The combined action of helicases and topoisomerases is central to maintaining genome stability in many organisms, including humans, and defects lead to severe diseases and death. While helicases use the energy of ATP hydrolysis, DNA topoisomerases inter-convert different topological states of DNA. Reverse gyrase is a unique enzyme that is capable of introducing positive supercoils into DNA at the expense of ATP hydrolysis. This novel function is achieved by the functional cooperation of a helicase-like and a topoisomerase domain. The helicase-like domain binds and hydrolyzes ATP, and cooperates with the topoisomerase domain that catalyzes DNA cleavage, and strand passage towards positive supercoiling.

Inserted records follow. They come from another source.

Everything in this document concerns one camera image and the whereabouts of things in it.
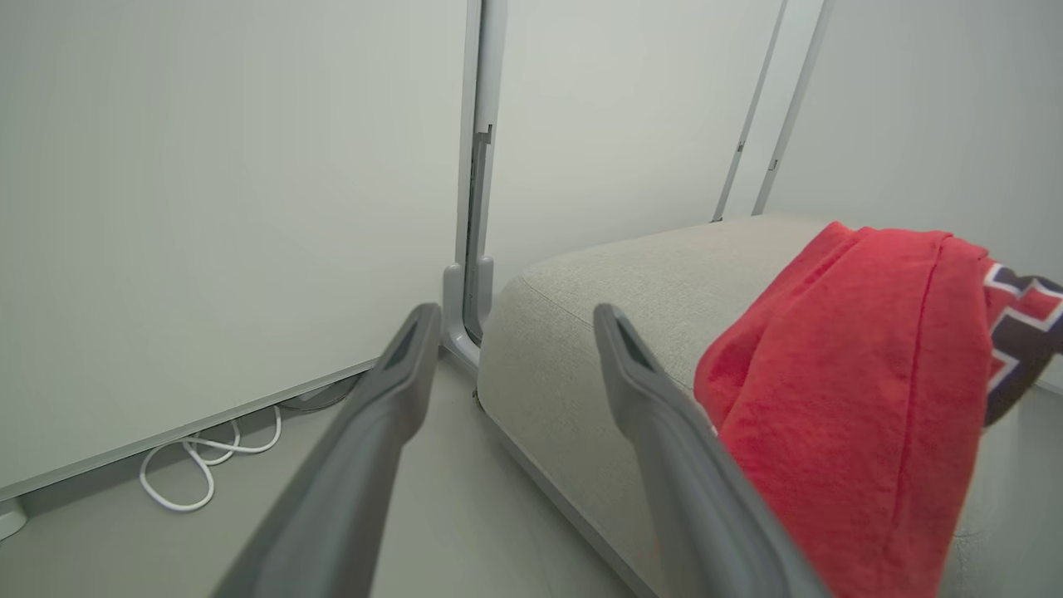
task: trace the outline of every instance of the white cable
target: white cable
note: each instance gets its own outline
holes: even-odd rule
[[[176,511],[179,513],[189,513],[191,511],[196,511],[197,509],[202,508],[207,502],[210,502],[212,498],[214,498],[214,476],[210,475],[210,469],[208,468],[208,466],[224,463],[229,461],[230,457],[233,457],[233,454],[236,452],[254,455],[258,452],[265,452],[273,448],[273,445],[275,445],[276,442],[281,440],[281,410],[277,409],[276,406],[273,406],[273,416],[276,418],[276,431],[273,433],[273,440],[260,447],[241,447],[240,427],[236,424],[235,420],[232,420],[229,422],[229,424],[233,427],[233,444],[231,445],[226,445],[225,443],[218,443],[215,441],[204,441],[203,439],[199,438],[199,432],[196,432],[191,437],[185,437],[184,439],[170,441],[164,445],[151,449],[150,451],[148,451],[148,456],[144,458],[144,463],[140,464],[140,485],[144,486],[144,490],[145,492],[148,493],[148,496],[155,499],[155,502],[162,505],[163,507],[169,509],[170,511]],[[176,502],[170,502],[169,500],[163,498],[163,495],[155,492],[155,489],[153,489],[151,484],[148,483],[148,464],[151,463],[152,458],[154,458],[155,454],[158,452],[164,447],[175,445],[178,443],[181,443],[181,446],[185,447],[185,452],[187,452],[188,456],[192,458],[192,461],[195,461],[196,465],[199,466],[200,472],[203,473],[203,477],[206,478],[206,496],[204,496],[198,502],[193,502],[191,505],[178,505]],[[206,445],[208,447],[222,449],[226,452],[225,455],[217,459],[206,460],[203,459],[202,456],[200,456],[199,450],[195,447],[195,445]]]

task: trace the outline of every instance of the red fabric
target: red fabric
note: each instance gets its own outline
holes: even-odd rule
[[[694,396],[840,597],[934,596],[974,469],[985,250],[834,222],[698,364]]]

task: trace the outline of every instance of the gray fabric upholstery
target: gray fabric upholstery
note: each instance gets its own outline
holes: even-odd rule
[[[592,544],[609,547],[607,561],[625,563],[659,597],[668,593],[653,526],[634,451],[608,411],[592,311],[604,302],[623,309],[691,396],[705,349],[824,224],[772,213],[594,246],[530,267],[496,297],[480,354],[484,409],[547,494],[569,503],[562,511],[584,519],[577,528],[601,536]],[[1001,424],[992,441],[1002,457],[980,458],[979,477],[1010,455],[1014,426]],[[974,484],[978,516],[965,510],[948,576],[976,566],[996,489]],[[975,595],[951,581],[943,595]]]

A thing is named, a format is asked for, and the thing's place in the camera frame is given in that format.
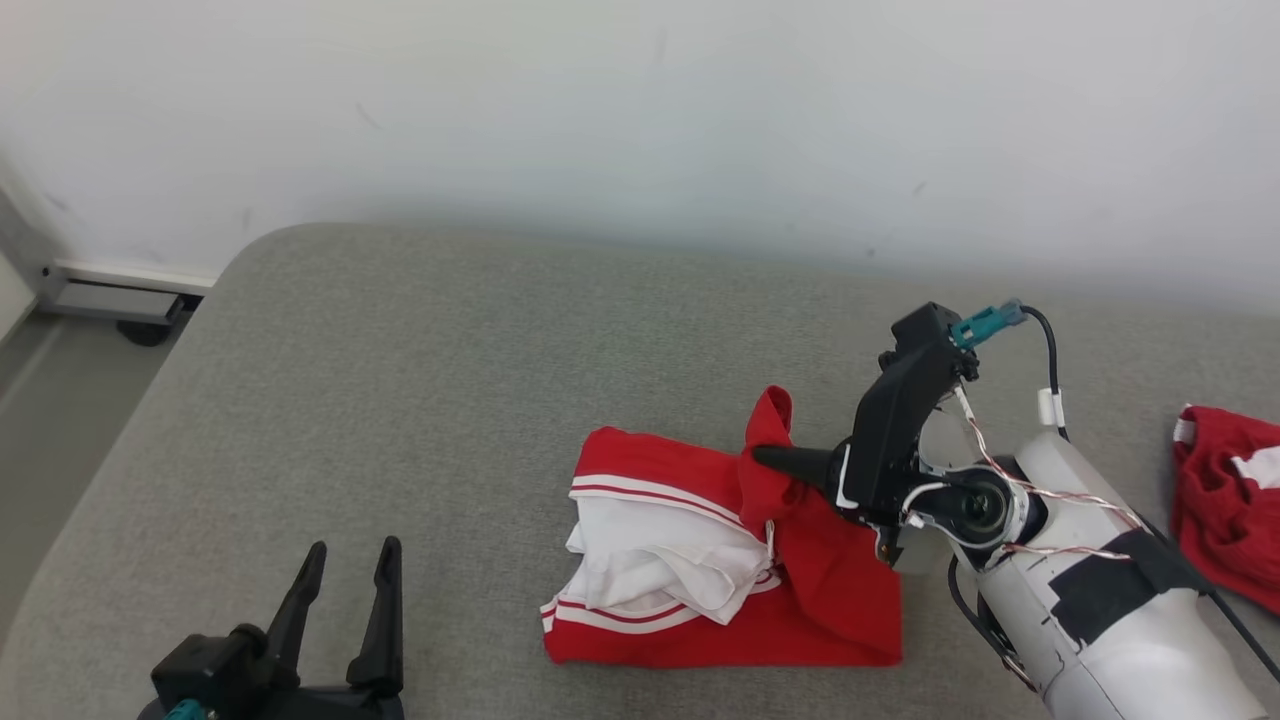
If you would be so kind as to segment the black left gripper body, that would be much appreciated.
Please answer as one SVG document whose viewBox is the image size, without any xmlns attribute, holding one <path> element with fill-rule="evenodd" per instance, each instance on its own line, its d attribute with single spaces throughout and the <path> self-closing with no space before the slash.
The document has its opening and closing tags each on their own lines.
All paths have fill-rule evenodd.
<svg viewBox="0 0 1280 720">
<path fill-rule="evenodd" d="M 147 703 L 140 719 L 406 719 L 397 697 L 374 697 L 348 685 L 302 685 L 270 691 L 268 684 L 202 684 L 182 696 L 198 702 L 198 712 L 168 707 L 161 700 Z"/>
</svg>

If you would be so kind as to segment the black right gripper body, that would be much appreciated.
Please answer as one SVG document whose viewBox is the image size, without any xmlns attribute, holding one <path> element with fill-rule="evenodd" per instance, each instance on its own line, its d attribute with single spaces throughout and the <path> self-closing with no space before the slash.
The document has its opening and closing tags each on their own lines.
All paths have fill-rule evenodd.
<svg viewBox="0 0 1280 720">
<path fill-rule="evenodd" d="M 881 375 L 863 395 L 838 469 L 838 511 L 863 525 L 899 523 L 902 501 L 927 483 L 918 468 L 925 421 L 963 380 L 977 378 L 973 351 L 948 341 L 909 348 L 900 342 L 879 356 Z"/>
</svg>

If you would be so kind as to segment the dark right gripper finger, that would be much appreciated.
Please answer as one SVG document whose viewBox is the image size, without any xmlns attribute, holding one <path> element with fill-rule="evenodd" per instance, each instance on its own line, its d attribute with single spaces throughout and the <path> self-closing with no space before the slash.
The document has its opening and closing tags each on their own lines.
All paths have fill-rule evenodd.
<svg viewBox="0 0 1280 720">
<path fill-rule="evenodd" d="M 801 448 L 760 445 L 751 450 L 755 462 L 818 489 L 826 498 L 845 498 L 850 445 L 836 448 Z"/>
</svg>

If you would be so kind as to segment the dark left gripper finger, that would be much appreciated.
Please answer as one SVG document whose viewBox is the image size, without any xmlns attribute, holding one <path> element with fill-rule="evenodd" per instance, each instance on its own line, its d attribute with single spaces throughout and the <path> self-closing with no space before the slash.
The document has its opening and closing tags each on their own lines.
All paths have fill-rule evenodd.
<svg viewBox="0 0 1280 720">
<path fill-rule="evenodd" d="M 268 628 L 264 660 L 269 670 L 270 691 L 293 691 L 300 687 L 300 650 L 310 606 L 320 592 L 325 562 L 326 544 L 317 541 L 311 544 Z"/>
<path fill-rule="evenodd" d="M 404 687 L 403 587 L 401 539 L 388 536 L 372 575 L 375 598 L 360 652 L 346 680 L 353 691 L 397 697 Z"/>
</svg>

Reverse gyrase serves as a model system for understanding the functional cooperation of helicases and topoisomerases in general. We have already shown that the isolated helicase-like domain of reverse gyrase binds ATP and DNA cooperatively, and provides a nucleotide-dependent DNA binding site for reverse gyrase. Reverse gyrase is more than the sum of its parts: In this project, we will dissect the molecular basis for the functional cooperation of the helicase and topoisomerase modules in reverse gyrase that lead to the generation of the novel function of ATP-dependent positive DNA supercoiling. Overall, the results will provide a comprehensive understanding at the molecular level of the functional cooperation of the two domains in reverse gyrase, and provide insight into the functional cooperation of helicase and topoisomerase domains in general.